[Collected data entries]

+ + +

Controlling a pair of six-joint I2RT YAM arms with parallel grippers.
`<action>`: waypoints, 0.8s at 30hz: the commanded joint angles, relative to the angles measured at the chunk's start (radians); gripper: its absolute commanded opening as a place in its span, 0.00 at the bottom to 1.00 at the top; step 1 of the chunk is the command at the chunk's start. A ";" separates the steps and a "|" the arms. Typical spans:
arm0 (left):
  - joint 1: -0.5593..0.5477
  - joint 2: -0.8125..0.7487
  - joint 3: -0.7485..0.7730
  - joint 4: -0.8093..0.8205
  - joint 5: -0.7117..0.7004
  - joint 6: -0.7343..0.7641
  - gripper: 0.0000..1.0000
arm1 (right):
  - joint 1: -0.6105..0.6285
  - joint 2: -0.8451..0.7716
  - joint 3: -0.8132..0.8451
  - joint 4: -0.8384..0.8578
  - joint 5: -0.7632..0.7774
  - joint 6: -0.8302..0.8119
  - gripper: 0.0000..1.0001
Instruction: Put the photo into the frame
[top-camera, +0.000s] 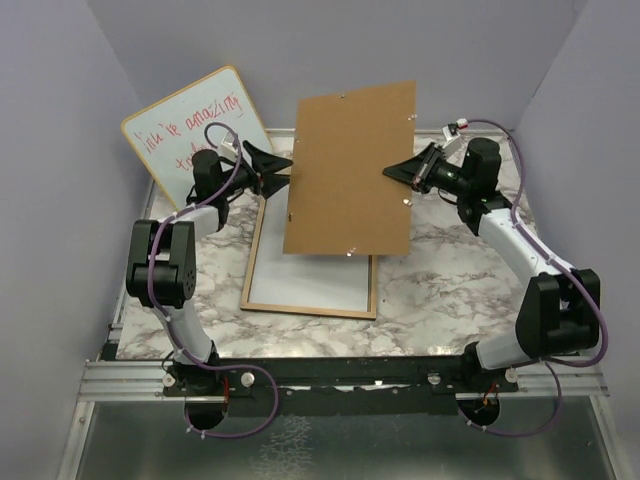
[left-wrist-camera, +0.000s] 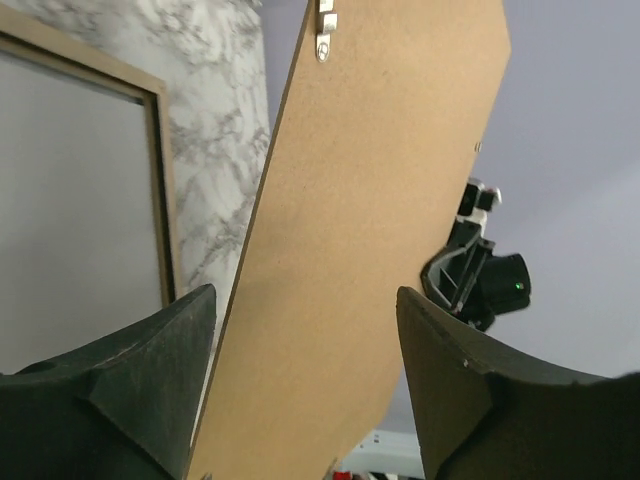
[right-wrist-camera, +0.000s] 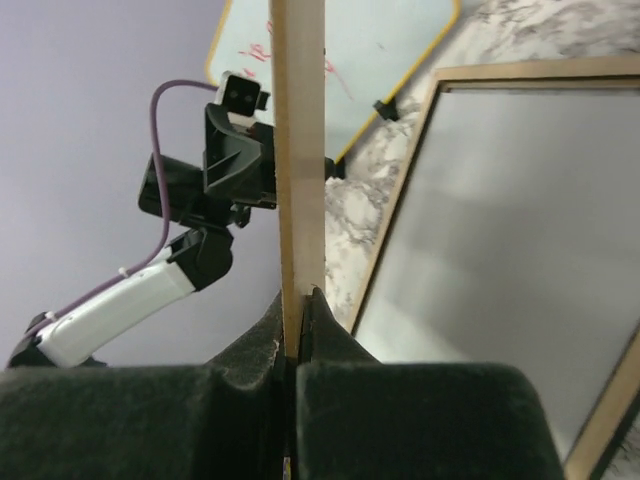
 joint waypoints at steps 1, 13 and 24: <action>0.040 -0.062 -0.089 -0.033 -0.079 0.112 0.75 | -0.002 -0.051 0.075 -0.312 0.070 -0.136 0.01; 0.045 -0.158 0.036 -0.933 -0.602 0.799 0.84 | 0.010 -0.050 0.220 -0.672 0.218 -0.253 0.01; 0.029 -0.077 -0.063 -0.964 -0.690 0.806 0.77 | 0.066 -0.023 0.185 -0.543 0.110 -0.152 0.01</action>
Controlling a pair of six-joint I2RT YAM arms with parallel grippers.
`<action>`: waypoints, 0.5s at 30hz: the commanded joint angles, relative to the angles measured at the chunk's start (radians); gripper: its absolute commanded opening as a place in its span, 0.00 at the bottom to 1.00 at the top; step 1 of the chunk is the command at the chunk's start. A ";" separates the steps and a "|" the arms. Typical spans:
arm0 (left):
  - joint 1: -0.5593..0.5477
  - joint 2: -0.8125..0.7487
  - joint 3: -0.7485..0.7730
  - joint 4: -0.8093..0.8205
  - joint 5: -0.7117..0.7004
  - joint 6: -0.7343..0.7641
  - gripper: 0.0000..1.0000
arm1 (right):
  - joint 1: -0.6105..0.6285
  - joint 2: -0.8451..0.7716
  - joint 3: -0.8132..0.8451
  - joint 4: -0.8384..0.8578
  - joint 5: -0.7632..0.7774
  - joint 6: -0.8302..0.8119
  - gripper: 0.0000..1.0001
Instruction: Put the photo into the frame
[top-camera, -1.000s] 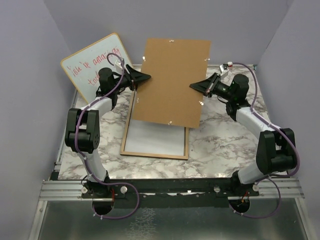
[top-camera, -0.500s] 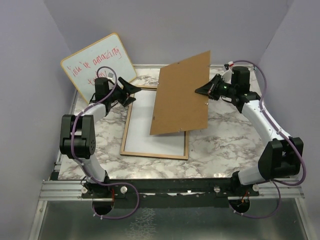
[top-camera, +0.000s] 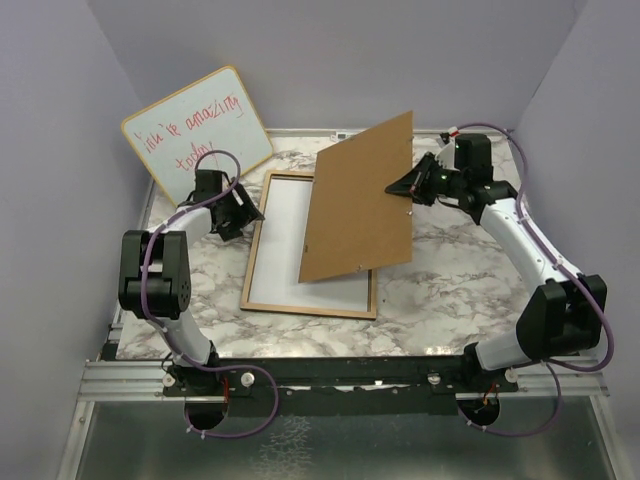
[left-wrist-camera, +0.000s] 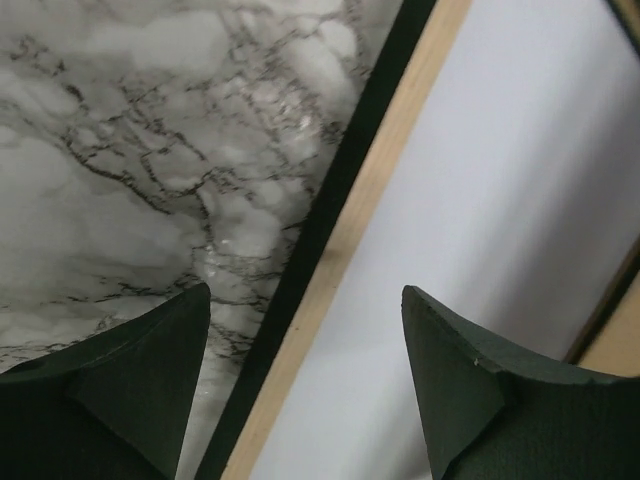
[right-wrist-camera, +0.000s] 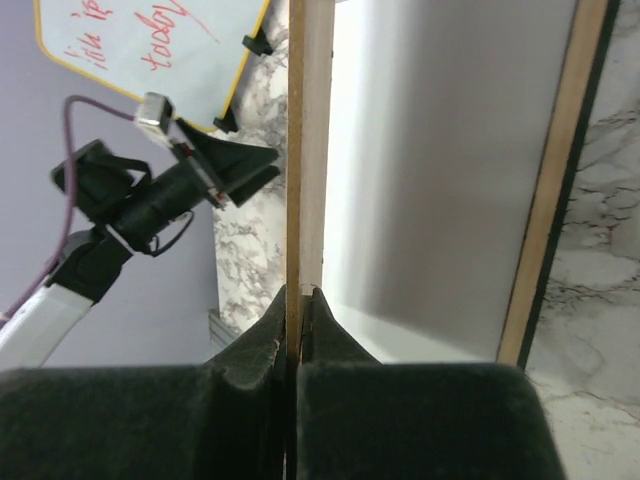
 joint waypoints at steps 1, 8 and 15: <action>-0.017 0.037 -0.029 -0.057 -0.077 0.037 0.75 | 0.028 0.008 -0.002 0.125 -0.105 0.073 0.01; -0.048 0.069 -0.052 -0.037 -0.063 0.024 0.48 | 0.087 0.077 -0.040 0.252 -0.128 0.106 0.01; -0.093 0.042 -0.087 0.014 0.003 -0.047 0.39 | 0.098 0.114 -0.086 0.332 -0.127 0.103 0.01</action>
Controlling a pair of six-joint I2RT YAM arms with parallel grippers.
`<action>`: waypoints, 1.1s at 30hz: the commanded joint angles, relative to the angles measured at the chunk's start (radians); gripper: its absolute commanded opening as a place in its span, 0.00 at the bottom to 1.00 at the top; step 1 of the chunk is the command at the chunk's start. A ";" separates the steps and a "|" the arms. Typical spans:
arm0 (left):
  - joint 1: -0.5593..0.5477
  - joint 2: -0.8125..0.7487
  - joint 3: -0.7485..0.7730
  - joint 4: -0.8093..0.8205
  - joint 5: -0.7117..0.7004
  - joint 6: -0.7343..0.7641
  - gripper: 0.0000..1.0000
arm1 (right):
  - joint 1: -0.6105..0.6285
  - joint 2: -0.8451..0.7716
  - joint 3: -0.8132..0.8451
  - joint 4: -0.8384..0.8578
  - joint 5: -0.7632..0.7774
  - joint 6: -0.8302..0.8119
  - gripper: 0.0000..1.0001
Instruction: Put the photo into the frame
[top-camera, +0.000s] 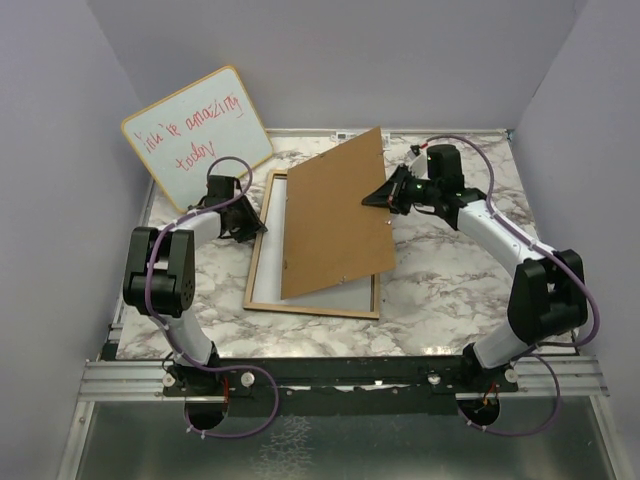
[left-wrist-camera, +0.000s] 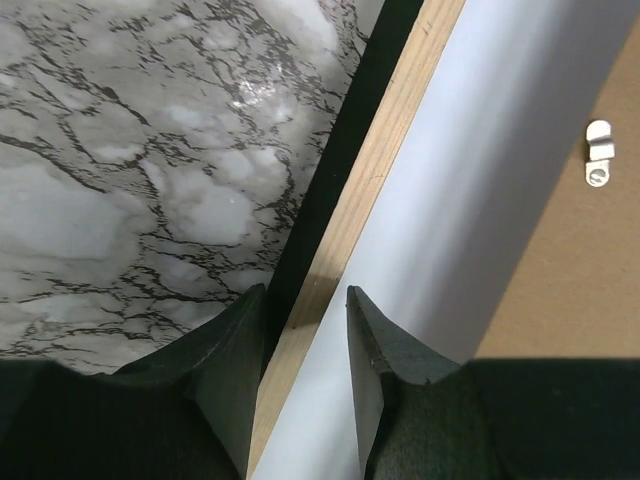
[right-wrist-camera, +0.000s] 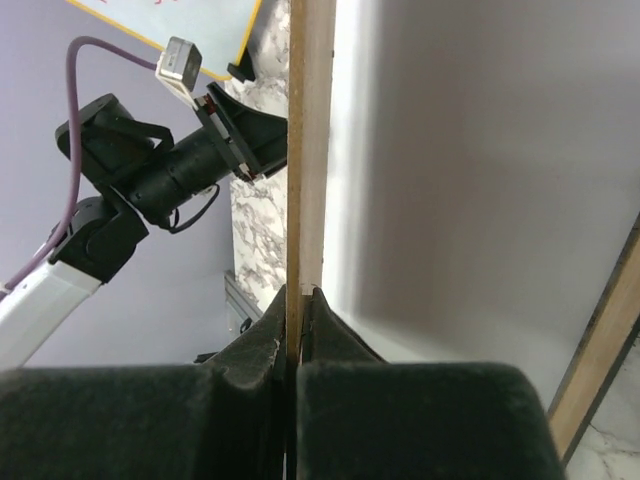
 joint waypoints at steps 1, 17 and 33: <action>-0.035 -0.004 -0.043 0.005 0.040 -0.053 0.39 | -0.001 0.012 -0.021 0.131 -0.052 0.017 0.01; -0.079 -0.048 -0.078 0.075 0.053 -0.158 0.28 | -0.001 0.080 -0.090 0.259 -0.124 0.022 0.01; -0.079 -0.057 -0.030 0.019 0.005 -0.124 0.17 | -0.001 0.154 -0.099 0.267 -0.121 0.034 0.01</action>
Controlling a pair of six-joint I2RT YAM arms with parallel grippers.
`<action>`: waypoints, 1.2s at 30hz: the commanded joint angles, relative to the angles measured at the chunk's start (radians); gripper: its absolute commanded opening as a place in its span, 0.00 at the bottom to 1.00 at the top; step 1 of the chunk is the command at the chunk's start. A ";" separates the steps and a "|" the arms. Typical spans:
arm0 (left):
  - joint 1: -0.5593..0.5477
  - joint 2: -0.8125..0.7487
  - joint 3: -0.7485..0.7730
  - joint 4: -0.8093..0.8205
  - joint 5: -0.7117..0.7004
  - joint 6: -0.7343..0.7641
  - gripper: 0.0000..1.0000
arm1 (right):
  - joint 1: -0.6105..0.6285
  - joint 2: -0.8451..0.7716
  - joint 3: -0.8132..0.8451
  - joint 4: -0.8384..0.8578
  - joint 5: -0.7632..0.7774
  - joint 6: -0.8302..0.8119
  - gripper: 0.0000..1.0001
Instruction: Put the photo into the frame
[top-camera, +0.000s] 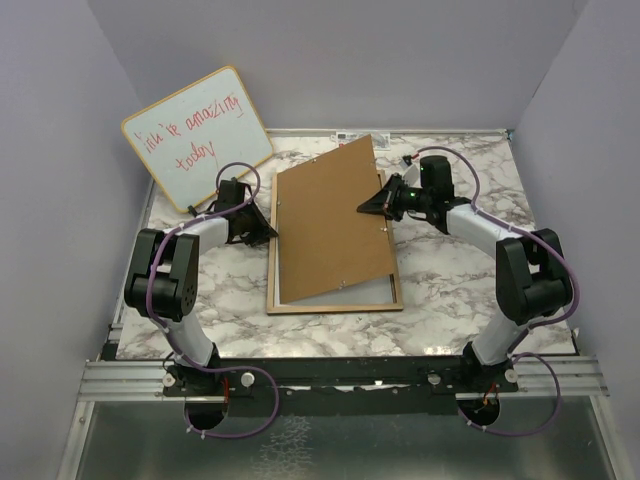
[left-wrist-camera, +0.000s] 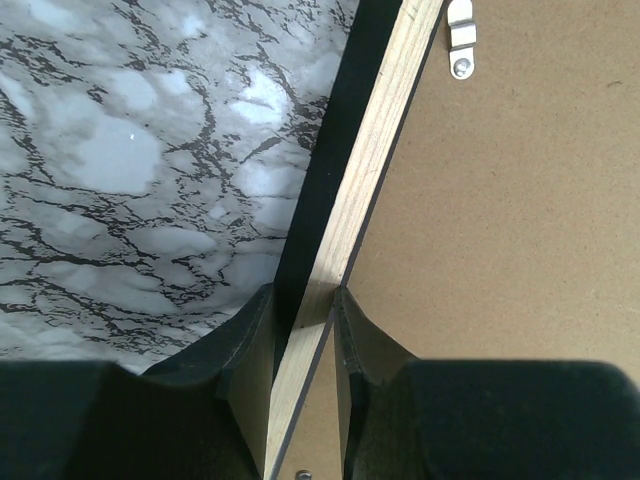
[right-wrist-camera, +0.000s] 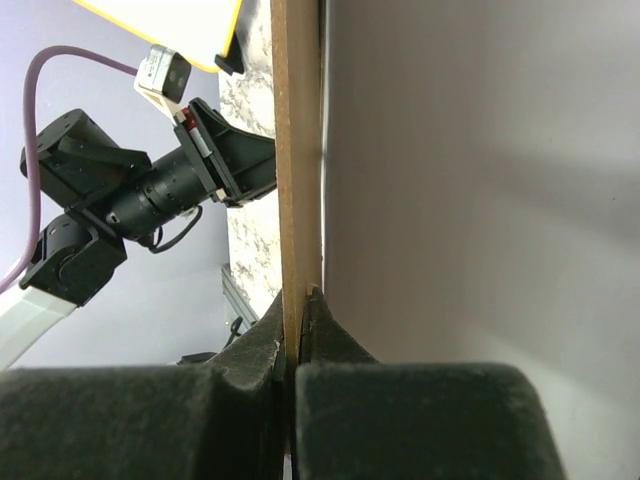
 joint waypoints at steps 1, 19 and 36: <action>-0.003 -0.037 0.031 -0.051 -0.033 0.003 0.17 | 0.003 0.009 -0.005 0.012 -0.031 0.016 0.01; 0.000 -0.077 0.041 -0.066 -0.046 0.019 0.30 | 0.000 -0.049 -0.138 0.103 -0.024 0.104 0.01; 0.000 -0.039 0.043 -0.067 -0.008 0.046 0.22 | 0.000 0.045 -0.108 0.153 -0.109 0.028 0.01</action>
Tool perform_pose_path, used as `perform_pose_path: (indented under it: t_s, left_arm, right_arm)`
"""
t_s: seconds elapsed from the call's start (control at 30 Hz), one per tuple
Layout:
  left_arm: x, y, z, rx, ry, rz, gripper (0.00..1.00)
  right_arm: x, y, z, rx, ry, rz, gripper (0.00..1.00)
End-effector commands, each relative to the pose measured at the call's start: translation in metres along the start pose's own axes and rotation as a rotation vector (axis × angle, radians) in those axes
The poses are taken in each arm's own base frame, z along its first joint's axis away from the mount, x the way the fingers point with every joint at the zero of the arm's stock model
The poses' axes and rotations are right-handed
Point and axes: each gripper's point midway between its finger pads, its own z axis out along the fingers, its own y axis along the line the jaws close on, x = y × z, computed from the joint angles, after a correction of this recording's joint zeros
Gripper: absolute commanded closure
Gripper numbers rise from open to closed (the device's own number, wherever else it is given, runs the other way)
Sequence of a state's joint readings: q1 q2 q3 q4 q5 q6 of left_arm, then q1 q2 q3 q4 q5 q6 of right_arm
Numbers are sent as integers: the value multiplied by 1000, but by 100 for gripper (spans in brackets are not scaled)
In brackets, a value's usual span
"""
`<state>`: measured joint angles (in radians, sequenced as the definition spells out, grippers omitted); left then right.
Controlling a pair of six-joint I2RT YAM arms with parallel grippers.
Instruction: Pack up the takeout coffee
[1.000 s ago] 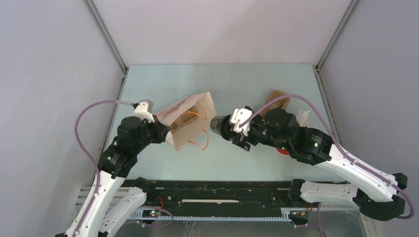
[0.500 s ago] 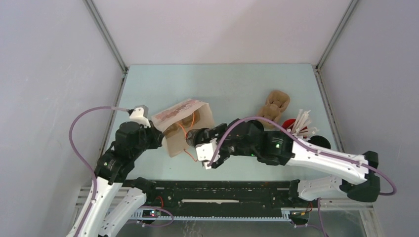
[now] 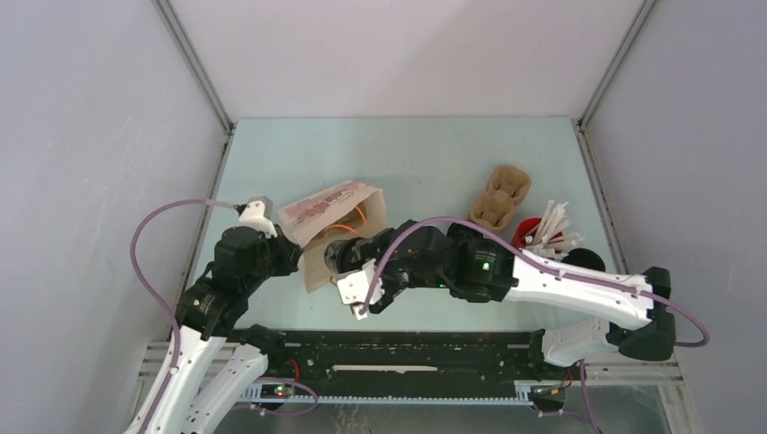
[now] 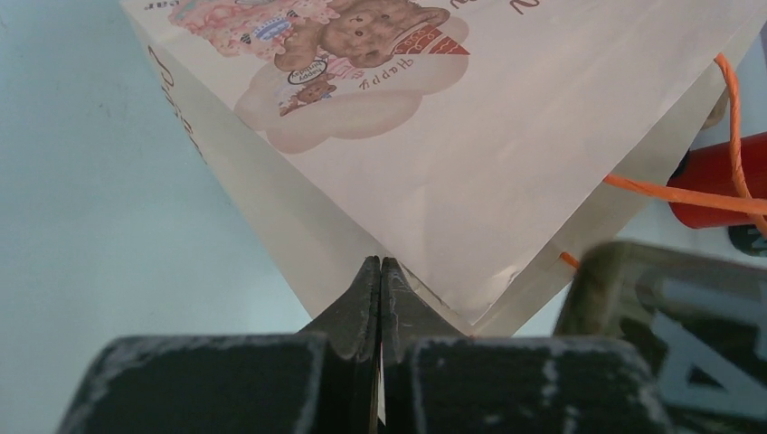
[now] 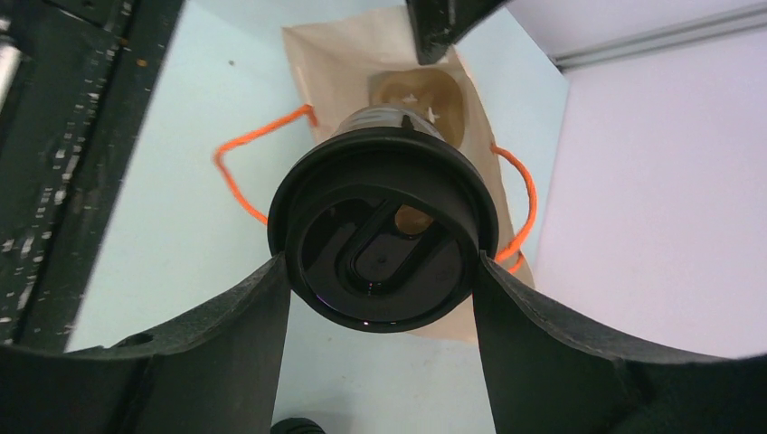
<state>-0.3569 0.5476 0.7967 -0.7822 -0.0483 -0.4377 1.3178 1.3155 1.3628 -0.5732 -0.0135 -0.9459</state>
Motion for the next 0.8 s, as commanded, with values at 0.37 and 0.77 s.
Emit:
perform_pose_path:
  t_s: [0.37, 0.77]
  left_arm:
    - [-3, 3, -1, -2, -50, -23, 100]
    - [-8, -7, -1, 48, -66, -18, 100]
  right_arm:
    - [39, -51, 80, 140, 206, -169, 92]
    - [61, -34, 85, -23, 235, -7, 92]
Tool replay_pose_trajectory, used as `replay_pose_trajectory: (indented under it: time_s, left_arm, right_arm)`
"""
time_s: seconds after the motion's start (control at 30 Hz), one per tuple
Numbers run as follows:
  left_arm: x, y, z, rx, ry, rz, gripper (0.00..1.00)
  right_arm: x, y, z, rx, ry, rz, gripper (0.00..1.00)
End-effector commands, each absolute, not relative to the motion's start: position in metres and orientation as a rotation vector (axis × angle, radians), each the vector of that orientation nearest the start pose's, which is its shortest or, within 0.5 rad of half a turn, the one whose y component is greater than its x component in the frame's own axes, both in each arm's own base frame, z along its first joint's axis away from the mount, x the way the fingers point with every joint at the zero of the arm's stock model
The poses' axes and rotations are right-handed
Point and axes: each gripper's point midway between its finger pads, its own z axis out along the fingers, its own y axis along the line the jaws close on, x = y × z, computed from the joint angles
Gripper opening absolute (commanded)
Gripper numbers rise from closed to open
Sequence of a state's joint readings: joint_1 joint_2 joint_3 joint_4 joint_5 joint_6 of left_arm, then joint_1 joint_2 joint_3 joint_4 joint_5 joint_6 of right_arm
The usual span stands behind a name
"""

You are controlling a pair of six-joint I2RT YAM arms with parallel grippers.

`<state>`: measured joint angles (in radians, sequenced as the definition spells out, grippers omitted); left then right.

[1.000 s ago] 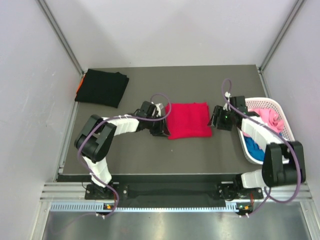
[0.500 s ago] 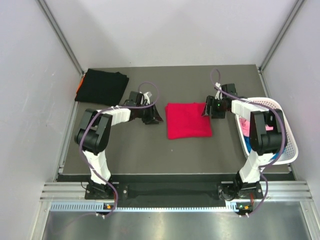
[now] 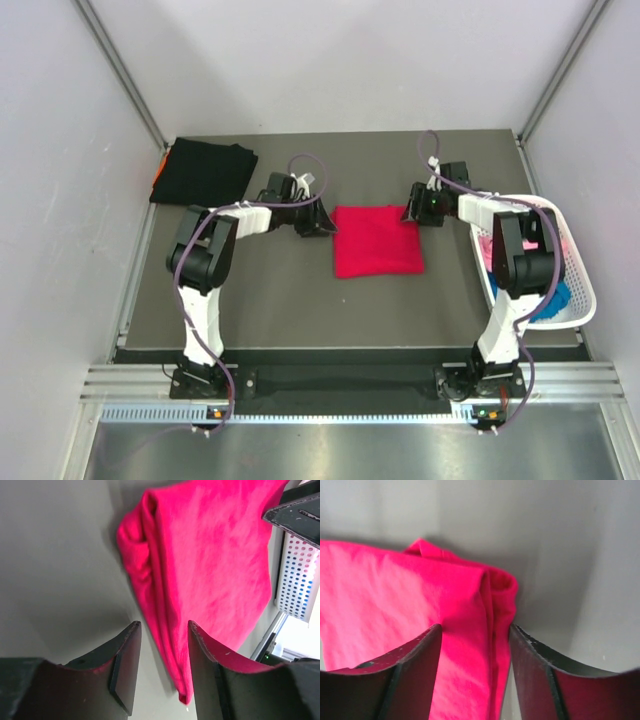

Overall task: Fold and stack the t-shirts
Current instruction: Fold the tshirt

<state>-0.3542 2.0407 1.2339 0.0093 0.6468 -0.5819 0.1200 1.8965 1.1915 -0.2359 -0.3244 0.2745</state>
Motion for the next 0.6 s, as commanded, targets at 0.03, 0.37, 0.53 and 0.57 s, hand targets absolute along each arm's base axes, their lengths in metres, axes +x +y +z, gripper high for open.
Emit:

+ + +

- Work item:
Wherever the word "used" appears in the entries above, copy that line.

- Answer box:
Tool perform_pose_path, used as `perform_pose_path: (indented under it: t_s, left_arm, right_arm)`
Tool replay_pose_trajectory, used as `replay_pose_trajectory: (indented under it: time_s, left_arm, right_arm)`

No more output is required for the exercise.